YOUR TASK :: In the data below, the answer is the run of lines from the line containing "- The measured" through the line containing "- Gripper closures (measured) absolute", both included; print it exactly and nothing else.
[GIVEN DATA]
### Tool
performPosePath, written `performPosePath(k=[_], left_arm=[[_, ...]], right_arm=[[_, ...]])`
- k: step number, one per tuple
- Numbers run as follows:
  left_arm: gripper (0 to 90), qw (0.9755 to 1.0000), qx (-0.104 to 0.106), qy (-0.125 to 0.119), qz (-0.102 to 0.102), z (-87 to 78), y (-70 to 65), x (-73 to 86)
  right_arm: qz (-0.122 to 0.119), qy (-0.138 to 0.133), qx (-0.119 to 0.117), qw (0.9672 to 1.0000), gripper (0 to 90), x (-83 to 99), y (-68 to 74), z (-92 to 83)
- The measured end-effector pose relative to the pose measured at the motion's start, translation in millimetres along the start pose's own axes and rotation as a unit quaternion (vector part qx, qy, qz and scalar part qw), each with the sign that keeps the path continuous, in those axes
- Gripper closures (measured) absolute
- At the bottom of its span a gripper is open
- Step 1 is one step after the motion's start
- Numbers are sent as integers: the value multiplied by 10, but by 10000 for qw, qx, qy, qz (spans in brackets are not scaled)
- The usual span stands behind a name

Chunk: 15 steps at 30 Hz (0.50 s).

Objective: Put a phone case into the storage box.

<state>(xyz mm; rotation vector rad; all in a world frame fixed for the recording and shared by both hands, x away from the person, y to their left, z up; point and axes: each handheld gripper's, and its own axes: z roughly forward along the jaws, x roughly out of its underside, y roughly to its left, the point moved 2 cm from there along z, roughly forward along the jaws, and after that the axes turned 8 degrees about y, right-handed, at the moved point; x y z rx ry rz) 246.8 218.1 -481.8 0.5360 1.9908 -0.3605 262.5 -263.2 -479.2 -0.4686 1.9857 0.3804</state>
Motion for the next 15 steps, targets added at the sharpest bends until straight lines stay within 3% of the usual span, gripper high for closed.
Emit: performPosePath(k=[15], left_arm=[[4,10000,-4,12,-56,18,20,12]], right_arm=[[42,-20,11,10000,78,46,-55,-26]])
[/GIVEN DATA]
TASK SOLUTION ::
- The measured end-effector pose relative to the pose measured at the motion's start, translation in millimetres along the start pose's own axes and rotation as a unit quaternion (vector part qx, qy, qz and scalar part qw), each with the sign that keeps the path continuous, in those axes
- Gripper closures (measured) absolute

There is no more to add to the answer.